:: What this task involves ::
Retyping the data exactly is the task. Include every line.

:: Recorded information ::

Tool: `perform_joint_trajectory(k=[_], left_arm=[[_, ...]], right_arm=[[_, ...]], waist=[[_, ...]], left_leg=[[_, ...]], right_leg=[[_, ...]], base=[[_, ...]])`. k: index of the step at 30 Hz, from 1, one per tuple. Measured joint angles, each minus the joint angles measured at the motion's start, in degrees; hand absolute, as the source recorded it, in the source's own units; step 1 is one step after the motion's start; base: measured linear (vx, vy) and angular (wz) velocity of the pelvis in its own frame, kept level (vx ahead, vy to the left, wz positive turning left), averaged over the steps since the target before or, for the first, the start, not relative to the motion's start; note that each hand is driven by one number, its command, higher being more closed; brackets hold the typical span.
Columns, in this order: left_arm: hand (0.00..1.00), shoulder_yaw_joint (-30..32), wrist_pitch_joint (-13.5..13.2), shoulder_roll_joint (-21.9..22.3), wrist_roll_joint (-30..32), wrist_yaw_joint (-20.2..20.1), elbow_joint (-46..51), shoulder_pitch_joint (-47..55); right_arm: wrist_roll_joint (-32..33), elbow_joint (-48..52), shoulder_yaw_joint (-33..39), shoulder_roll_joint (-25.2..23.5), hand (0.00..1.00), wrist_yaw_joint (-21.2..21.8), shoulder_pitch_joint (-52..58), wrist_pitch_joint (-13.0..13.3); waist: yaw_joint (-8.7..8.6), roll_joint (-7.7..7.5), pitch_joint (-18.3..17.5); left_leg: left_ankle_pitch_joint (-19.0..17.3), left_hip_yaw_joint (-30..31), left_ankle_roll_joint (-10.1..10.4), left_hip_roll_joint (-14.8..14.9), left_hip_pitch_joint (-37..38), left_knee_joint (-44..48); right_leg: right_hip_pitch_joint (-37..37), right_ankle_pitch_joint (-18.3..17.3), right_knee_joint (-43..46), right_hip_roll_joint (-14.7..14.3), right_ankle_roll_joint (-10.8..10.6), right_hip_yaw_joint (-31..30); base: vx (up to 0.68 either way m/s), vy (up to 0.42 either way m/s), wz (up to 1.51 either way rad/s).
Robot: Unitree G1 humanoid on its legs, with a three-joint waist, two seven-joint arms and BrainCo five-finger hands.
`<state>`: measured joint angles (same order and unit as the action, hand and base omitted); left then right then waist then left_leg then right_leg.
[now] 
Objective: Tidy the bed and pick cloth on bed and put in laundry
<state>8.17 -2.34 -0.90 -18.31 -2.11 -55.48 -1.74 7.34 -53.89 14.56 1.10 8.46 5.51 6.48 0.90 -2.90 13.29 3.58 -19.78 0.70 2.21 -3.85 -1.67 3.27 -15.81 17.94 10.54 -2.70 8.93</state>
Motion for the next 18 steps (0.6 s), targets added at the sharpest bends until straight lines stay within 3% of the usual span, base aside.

:: Exercise solution ::
Tool: `perform_joint_trajectory(k=[_], left_arm=[[_, ...]], right_arm=[[_, ...]], waist=[[_, ...]], left_leg=[[_, ...]], right_leg=[[_, ...]], base=[[_, ...]])`. k: index of the step at 30 Hz, from 1, one per tuple. Measured joint angles, each minus the joint angles measured at the motion's start, in degrees; hand absolute, as the source recorded it, in the source's own units; step 1 is one step after the motion's start; base: measured linear (vx, vy) and angular (wz) velocity of the pelvis in its own frame, kept level (vx ahead, vy to the left, wz positive turning left), averaged over the steps since the target before or, for the first, the start, not relative to the motion's start; note that each hand is driven by one number, its command, higher being more closed; brackets hold the typical span.
Columns, in this order: left_arm: hand (0.00..1.00), shoulder_yaw_joint (-30..32), wrist_pitch_joint (-13.5..13.2), shoulder_roll_joint (-21.9..22.3), wrist_roll_joint (-30..32), wrist_yaw_joint (-20.2..20.1), elbow_joint (-46..51), shoulder_pitch_joint (-47..55); right_arm: wrist_roll_joint (-32..33), elbow_joint (-48..52), shoulder_yaw_joint (-33..39), shoulder_roll_joint (-25.2..23.5), hand (0.00..1.00), wrist_yaw_joint (-21.2..21.8), shoulder_pitch_joint (-52..58), wrist_pitch_joint (-13.0..13.3); waist: yaw_joint (-8.7..8.6), roll_joint (-7.7..7.5), pitch_joint (-18.3..17.5); left_leg: left_ankle_pitch_joint (-19.0..17.3), left_hip_yaw_joint (-30..31), left_ankle_roll_joint (-10.1..10.4), left_hip_roll_joint (-14.8..14.9), left_hip_pitch_joint (-37..38), left_knee_joint (-44..48); right_leg: right_hip_pitch_joint (-37..37), right_ankle_pitch_joint (-18.3..17.3), right_knee_joint (-43..46), right_hip_roll_joint (-14.7..14.3), right_ankle_roll_joint (-10.8..10.6), right_hip_yaw_joint (-31..30); base: vx (up to 0.68 either way m/s), vy (up to 0.42 either way m/s), wz (up to 1.51 either way rad/s).
Robot: Unitree G1 humanoid on its legs, with a three-joint waist, two seven-joint arms and BrainCo five-finger hands.
`<state>`: measured joint angles (same order and unit as the action, hand and base omitted); left then right then waist then left_leg then right_leg.
[now] 
Objective: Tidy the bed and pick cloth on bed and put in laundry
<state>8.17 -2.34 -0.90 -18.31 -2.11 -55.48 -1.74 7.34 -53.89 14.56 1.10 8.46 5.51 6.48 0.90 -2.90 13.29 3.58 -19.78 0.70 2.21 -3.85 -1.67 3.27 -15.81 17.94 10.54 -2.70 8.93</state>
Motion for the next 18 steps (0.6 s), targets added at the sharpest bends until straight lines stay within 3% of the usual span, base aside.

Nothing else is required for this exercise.